Never pass up a chance to sit down or relieve yourself. -old Apache saying

Saturday, September 14, 2013

London - Day 8

Friday, 13 September, 2013

Ah, another lazy morning on vacation.  Coffee, scrambled eggs for breakfast at the flat, watch a little BBC-TV, and a simple lunch/snack of brochettes, olives and fruit. 

Early this week, using my logical mind, I figured that since Friday the 13th was fast approaching, we should go visit a cemetery.  But in the daytime, not at night.  I'm not a madman.

Highgate Cemetery, in north London, is divided into two parts: East and West.  It is one of the original seven cemeteries built in a ring around London.  

They charge 7 GBP for the West portion, and it is only viewable by tour.  Only one tour per day weekdays; several times on the weekends.  The East portion costs only 3 GBP and you can roam freely, but it's no charge if you've taken the West tour.

We had to book tickets in advance online, as touring cemeteries appears to be a pretty popular pastime round hyar.

I had plotted a course using the TfL website, and it didn't appear to be all that hard, so we caught the Marylebone eastbound, exited Baker Street, and then walked along Marylebone Road until we found Albany Street, on which we could catch a bus northbound.  Only, we couldn't find Albany Street.

When it became apparent that we had gone too far and the clock was ticking, we hailed a London Black Cab to take us directly to the cemetery gate.  Good thing too, as we discovered that where the bus would have left us out, we would have had a long hike up a rather steep hill to the cemetery.  This way, the taxi took us right to the gate.  Was it worth 20 GBP?  Hell yeah.


They take only 16 people at a time on the tour which lasts about an hour.  It was very interesting, and quiet.  Far away from the honking cars and rumbling trucks, it was very peaceful at Highgate.  

Peter Knight was our Tour Guide

Some people take the afterlife rather seriously.  Like this Julius Beer fellow.  Spent over 5000 GBP in the 1880's, which equals 2 or 3 million pounds in todays dollars. 


This is a piece on the outside of the Beer Mausoleum.



An Angel Raising up a Young Girl (Ada Beer), by Henry​ Hugh​ Armstead (1828-1905). c.1878. ​ Carrarra marble.​​ The Beer Mausoleum, Highgate (Western) Cemetery, Swain's Lane, Highgate, London N6.
The centrepiece of Julius Beer's unusual and impressive family mausoleum, located high up in a key position in the Western Cemetery, is a moving relief by Armstead showing a little girl being raised up by an angel. The child represented here was Beer's daughter Ada, who had died in 1875 at the age of eight. ​​This sculptor's work is ​ often seen as heralding the New Sculpture​, and this is a lovely example of his graceful style and evocative touch. A sketch for the monument in the Royal Academy suggests that at first he had the child's mother in mind as a model for the angel ("Henry Hugh Armstead").​


There is some fabulous work in this cemetery.  They closed it for 17 years around 1975 and when they reopened it, the foliage had claimed almost everything.  They are still digging it out.

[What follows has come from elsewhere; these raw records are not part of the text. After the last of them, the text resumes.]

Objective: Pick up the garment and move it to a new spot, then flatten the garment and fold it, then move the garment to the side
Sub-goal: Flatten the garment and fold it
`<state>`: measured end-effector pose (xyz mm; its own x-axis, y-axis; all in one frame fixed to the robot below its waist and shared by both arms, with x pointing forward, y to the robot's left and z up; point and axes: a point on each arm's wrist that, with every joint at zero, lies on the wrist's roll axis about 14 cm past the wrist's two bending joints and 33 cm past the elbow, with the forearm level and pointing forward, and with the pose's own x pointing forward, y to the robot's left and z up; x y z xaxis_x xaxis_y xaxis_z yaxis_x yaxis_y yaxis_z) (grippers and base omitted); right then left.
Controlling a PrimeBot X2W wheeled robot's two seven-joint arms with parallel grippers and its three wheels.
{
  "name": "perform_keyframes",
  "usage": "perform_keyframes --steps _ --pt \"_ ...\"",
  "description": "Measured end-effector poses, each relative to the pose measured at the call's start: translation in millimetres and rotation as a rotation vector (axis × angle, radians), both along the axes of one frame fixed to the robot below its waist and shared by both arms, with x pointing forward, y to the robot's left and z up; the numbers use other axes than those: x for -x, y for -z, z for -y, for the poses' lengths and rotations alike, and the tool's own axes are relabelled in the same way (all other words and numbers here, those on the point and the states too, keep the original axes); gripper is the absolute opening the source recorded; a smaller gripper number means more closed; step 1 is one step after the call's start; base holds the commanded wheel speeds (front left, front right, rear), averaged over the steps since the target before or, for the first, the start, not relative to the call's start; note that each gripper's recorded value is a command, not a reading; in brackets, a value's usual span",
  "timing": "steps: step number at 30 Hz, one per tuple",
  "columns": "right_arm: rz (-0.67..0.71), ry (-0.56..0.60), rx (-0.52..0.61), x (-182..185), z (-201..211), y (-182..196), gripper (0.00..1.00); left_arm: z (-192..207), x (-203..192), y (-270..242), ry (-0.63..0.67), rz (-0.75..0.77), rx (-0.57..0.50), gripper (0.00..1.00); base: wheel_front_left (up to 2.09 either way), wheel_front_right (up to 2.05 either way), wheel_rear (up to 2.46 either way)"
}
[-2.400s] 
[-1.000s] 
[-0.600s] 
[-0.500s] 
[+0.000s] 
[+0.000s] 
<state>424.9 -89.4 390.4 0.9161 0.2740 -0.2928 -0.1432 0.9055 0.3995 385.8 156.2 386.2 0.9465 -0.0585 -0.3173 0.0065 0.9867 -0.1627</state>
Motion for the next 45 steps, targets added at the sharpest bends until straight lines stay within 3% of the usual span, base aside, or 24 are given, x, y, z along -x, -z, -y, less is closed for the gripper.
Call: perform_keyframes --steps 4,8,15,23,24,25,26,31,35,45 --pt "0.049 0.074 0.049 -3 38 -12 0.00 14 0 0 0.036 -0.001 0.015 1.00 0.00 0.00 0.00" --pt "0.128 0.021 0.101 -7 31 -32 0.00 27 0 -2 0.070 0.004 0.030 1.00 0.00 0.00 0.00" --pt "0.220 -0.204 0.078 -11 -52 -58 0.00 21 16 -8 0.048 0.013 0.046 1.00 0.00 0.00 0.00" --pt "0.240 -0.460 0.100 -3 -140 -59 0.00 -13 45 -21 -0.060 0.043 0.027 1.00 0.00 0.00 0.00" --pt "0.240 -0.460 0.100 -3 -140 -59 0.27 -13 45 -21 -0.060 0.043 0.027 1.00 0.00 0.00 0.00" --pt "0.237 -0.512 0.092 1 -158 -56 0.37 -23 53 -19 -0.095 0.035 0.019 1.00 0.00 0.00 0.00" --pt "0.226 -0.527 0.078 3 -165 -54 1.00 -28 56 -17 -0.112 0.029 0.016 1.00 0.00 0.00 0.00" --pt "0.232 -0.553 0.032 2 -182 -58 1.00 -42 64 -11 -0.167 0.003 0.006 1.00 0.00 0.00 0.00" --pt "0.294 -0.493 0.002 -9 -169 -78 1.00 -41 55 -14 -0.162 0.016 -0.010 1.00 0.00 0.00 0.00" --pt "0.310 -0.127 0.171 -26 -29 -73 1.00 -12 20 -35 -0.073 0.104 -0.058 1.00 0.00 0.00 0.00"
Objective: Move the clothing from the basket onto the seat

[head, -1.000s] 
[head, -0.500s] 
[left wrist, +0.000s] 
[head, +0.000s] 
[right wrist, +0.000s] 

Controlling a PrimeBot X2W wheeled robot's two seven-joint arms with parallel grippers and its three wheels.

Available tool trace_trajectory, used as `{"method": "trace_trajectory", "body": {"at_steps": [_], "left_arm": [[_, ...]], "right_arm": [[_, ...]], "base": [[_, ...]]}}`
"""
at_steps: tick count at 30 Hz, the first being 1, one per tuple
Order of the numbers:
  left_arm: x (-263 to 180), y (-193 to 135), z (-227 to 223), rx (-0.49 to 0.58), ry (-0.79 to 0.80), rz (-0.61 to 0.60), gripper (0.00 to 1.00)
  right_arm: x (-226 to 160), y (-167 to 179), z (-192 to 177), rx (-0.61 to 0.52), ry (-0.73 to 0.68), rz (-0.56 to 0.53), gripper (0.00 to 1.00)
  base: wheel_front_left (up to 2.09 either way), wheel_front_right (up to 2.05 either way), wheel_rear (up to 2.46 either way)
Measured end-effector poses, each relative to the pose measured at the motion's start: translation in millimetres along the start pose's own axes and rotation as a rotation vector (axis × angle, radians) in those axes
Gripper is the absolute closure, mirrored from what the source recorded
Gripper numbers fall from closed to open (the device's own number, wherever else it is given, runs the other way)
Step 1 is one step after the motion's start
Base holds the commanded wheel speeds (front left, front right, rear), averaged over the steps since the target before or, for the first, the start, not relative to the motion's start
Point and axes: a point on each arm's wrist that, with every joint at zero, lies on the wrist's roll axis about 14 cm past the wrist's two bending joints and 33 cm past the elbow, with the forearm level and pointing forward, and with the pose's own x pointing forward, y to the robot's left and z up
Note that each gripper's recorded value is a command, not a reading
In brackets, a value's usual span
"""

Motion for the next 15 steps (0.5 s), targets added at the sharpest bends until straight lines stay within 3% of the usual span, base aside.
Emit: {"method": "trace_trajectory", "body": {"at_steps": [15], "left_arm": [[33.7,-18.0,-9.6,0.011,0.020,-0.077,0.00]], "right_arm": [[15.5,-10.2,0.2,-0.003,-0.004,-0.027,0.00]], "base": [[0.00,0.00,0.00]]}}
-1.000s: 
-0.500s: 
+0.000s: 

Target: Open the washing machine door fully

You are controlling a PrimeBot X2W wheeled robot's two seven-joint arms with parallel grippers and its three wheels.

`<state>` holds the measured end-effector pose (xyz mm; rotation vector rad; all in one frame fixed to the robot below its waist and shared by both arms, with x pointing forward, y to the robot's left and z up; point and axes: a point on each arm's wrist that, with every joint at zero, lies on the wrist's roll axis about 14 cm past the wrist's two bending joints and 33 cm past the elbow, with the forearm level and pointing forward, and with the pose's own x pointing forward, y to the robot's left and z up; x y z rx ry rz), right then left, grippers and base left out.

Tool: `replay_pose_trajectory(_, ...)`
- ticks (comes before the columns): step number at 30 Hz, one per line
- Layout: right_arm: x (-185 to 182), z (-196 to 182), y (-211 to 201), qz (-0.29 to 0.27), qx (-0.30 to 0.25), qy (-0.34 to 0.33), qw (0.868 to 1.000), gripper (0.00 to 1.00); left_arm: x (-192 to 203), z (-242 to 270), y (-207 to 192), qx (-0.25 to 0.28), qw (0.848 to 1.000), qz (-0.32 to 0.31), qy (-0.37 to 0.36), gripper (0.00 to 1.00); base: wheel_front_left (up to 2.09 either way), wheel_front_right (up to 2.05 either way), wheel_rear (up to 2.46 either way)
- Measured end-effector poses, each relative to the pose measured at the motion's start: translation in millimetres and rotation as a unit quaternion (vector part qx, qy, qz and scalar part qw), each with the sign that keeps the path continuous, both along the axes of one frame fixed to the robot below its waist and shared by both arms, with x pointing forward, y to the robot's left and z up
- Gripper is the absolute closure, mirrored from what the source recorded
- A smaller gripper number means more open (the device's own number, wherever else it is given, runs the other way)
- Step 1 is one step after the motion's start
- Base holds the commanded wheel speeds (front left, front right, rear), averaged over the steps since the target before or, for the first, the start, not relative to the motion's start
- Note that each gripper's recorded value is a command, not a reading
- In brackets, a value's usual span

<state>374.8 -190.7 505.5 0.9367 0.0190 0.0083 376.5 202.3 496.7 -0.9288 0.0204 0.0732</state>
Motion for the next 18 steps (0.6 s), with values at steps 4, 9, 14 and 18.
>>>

After the tour we walked across the road to the East portion of the cemetery and made a beeline to Douglas Adams' grave.  


Karl Marx' grave is quite popular here.



Lots of freethinkers and communists here in the cemetery.  They die too.




There were some sweet memorials here and there. 



Haven't seen so many crosses since, well, ever.


It's rather funny to think about how earlier people used to think about what happens after we die.   The ancient Egyptians.  The Romans.  The Greeks.  The Hindus.  The Scientologists.  The Mormons.  The Catholics.  

Life can be so short, and so brutal, surely there must be something better?  No, fraid not.  Enjoy it while you can, kids, because this is it.  Only one ride per customer.

We wandered around the cemetery for awhile and it rained on and off.  

We were both pretty hungry by now.  Nothing like dead people to work up an appetite, so we walked to the very top of the hill on Swain's Lane to Highgate Village.  There, we found a nice-looking Italian-food restaurant with some outdoor seating:  Strada.


We split a Margherita pizza between us and had a couple of Peroni beers apiece.  A little bit of heaven.

I suppose we could have caught a bus back down Highgate Road, but we walked instead, and by the time we reached the Archway Underground Tube stop, our calves were screaming!  Walking downhill is harder than I remember!

Back to the Marylebone area and we stopped into Tesco again for some dinner.  It's Friday, so the wife, being an ex-Catholic, thought she'd like to cook a steak.  So we bought the best cut of meat we could find in Tesco (not top of the line), some broccoli and green beans, and she whipped up a delicious dinner with the rudimentary tools back at the flat.  

So we tripped the smoke alarm.  Big deal.  If you can't take a little smoke, stay out of the kitchen.

Geez, we got the flat so we could cook breakfast and maybe lunch, but now she's cooking dinner too!  And I am NOT complaining!

Another great day in London, even with all the rain.  And ghosts, which I do not believe in.